I recently asked this question about whether or not profinite groups admit maximal subgroups: And indeed, profinite groups admit subgroups of finite index, so taking any minimum index subgroup containing the finite index subgroup gives a maximal subgroup of the profinite group.
Now I wonder if it's true that all subgroups of a profinite group are contained in a maximal subgroup, i.e., can you have infinite chains of infinite index subgroups which do not split off to maximal subgroups periodically as you go up the chain?

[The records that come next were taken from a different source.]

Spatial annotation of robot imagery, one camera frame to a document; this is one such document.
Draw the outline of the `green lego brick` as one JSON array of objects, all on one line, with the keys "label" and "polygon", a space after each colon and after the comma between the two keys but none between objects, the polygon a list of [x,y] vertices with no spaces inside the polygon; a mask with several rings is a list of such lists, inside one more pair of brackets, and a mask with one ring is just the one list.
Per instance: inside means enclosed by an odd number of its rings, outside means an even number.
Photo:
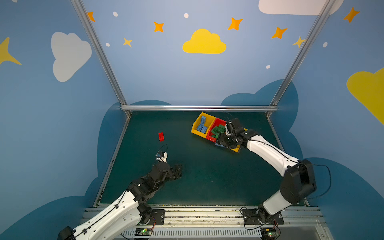
[{"label": "green lego brick", "polygon": [[211,137],[214,139],[217,139],[220,134],[226,132],[226,127],[224,125],[218,125],[212,128],[211,130]]}]

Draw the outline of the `red lego brick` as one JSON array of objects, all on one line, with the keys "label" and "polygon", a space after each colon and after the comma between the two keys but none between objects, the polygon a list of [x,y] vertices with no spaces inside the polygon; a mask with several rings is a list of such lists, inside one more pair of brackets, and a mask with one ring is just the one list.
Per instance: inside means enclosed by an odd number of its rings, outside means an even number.
[{"label": "red lego brick", "polygon": [[165,138],[164,138],[164,133],[159,133],[159,141],[160,142],[163,142],[165,140]]}]

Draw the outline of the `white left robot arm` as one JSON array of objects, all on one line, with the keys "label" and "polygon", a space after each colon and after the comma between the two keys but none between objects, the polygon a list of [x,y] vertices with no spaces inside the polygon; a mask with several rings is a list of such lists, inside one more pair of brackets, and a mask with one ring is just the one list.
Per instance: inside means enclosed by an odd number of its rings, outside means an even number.
[{"label": "white left robot arm", "polygon": [[150,220],[152,208],[148,205],[156,192],[168,181],[182,177],[182,165],[171,167],[158,162],[143,177],[132,181],[128,188],[108,207],[87,222],[58,234],[59,240],[113,240],[125,229]]}]

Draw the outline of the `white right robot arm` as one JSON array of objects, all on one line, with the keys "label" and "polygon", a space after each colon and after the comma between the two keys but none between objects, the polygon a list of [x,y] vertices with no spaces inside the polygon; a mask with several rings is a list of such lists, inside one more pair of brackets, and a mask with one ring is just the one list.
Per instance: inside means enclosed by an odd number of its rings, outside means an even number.
[{"label": "white right robot arm", "polygon": [[225,128],[225,132],[219,134],[216,144],[228,149],[244,147],[265,160],[283,177],[279,190],[258,206],[257,216],[262,223],[317,190],[315,172],[310,161],[300,161],[269,143],[256,131],[245,130],[237,118],[226,122]]}]

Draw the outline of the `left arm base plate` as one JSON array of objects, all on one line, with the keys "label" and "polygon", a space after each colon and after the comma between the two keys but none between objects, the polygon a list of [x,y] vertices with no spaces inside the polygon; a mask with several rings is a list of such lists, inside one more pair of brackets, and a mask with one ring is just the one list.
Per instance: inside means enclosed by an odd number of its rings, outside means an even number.
[{"label": "left arm base plate", "polygon": [[165,212],[164,209],[152,209],[151,213],[146,213],[142,216],[139,224],[145,226],[162,226],[165,221]]}]

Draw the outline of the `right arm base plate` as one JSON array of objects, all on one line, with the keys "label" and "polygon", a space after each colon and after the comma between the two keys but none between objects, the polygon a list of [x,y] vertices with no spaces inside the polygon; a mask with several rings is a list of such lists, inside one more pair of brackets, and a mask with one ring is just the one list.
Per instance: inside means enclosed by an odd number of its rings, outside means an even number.
[{"label": "right arm base plate", "polygon": [[285,223],[281,212],[278,212],[274,215],[270,215],[264,209],[248,209],[242,207],[240,209],[240,213],[243,216],[245,225],[283,225]]}]

Consider the integers as an additive subgroup of the $p$-adic integers: $\mathbb{Z}\subset\mathbb{Z}_p$ is not contained in its maximal subgroup $M=p\mathbb{Z}_p$. Let's show this maximal subgroup is unique:
Suppose $M<\mathbb{Z}_p$ is maximal, so $\mathbb{Z}_p/M=\langle x+M\rangle\cong\mathbb{Z}/q\mathbb{Z}$ for some prime $q$. If $q\ne p$ then $\frac{1}{q}x+M$ would have order $q^2$ in the quotient, a contradiction, so $q=p$. This implies $p\mathbb{Z}_p\subseteq M$, which forces $M=p\mathbb{Z}_p$ by transitivity of index.